[Exercise directions]
Below is a listing. Set down exactly the lines from the one containing "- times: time" through the one containing "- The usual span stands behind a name", both ends included, and leave out the rest.

[Extracted entries]

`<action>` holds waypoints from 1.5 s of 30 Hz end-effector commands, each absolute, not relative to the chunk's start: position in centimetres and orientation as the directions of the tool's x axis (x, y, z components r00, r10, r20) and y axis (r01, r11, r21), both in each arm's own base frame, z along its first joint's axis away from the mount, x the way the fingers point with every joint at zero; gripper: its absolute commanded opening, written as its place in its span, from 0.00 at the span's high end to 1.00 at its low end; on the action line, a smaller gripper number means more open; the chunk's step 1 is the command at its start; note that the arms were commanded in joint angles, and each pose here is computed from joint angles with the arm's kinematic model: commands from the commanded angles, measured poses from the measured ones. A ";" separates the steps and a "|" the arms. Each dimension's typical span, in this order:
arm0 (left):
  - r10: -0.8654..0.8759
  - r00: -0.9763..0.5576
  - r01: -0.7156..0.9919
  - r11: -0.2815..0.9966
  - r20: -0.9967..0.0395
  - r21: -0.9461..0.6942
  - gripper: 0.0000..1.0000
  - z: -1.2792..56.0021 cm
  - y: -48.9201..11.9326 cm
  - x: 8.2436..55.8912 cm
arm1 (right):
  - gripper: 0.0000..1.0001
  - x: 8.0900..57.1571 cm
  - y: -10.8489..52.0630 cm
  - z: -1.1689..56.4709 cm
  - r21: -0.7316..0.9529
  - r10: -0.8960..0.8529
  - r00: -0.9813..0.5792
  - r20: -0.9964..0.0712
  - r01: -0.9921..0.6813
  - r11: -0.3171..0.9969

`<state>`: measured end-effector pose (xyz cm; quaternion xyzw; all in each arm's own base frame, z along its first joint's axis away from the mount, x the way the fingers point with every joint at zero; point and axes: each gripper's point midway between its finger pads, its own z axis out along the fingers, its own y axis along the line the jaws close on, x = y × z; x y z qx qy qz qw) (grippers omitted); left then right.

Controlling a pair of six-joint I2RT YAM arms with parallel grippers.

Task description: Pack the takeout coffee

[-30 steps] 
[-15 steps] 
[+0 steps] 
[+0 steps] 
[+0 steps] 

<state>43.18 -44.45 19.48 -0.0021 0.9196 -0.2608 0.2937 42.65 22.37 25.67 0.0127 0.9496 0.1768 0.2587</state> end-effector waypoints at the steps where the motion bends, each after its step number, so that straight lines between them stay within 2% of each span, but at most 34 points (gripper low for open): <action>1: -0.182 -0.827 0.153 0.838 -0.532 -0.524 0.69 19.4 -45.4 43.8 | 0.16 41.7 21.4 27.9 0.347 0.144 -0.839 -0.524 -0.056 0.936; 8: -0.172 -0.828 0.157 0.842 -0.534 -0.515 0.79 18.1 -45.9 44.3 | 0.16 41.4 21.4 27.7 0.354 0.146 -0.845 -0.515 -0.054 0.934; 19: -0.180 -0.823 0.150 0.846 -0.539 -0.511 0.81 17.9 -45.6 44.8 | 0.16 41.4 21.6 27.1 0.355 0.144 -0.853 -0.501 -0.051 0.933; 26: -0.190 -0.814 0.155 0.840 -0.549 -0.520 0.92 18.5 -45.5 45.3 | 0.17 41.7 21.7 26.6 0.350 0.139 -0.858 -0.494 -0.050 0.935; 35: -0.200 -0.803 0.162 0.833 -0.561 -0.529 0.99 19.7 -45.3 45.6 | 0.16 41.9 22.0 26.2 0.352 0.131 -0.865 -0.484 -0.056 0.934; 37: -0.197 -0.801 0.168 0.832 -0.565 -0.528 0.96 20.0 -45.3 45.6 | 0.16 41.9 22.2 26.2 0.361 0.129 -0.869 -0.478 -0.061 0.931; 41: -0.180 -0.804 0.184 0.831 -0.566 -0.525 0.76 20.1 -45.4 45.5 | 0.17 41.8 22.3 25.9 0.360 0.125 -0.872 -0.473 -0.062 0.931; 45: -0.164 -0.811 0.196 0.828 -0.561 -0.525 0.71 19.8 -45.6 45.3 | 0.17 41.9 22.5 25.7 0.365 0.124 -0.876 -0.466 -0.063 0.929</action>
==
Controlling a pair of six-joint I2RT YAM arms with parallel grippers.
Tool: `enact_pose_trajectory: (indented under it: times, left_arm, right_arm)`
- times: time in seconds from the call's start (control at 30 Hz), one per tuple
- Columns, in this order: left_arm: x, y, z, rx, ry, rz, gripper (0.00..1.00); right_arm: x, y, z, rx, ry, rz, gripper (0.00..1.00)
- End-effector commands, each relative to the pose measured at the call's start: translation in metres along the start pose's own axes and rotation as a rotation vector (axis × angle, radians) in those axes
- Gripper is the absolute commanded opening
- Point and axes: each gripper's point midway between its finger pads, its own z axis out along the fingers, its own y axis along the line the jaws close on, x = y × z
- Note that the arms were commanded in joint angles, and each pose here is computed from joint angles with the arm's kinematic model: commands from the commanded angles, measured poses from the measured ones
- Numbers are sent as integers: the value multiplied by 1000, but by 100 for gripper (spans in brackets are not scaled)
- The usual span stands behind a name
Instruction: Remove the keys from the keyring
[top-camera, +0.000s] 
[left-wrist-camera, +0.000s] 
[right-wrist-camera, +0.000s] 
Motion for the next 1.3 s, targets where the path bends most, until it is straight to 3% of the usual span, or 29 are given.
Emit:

[Result of this exercise]
- times: time in seconds from the call's start (control at 30 Hz), one per tuple
- Columns, in this order: left_arm: x, y, z, rx, ry, rz, gripper (0.00..1.00); right_arm: x, y, z, rx, ry, rz, gripper (0.00..1.00)
- End-effector commands, each relative to the pose measured at the call's start: translation in metres along the start pose's own axes and rotation as a rotation vector (axis × angle, radians) in those axes
- Gripper is the absolute commanded opening
- Point and axes: each gripper's point midway between its finger pads, its own z axis out along the fingers, its own y axis along the line the jaws close on, x = y × z
- Note that the arms were commanded in joint angles, and each pose here is computed from joint angles with the arm's kinematic model: commands from the commanded angles, measured poses from the measured ones
- Numbers are sent as integers: the value multiplied by 1000, but by 100 for gripper (spans in brackets are not scaled)
- The usual span stands behind a name

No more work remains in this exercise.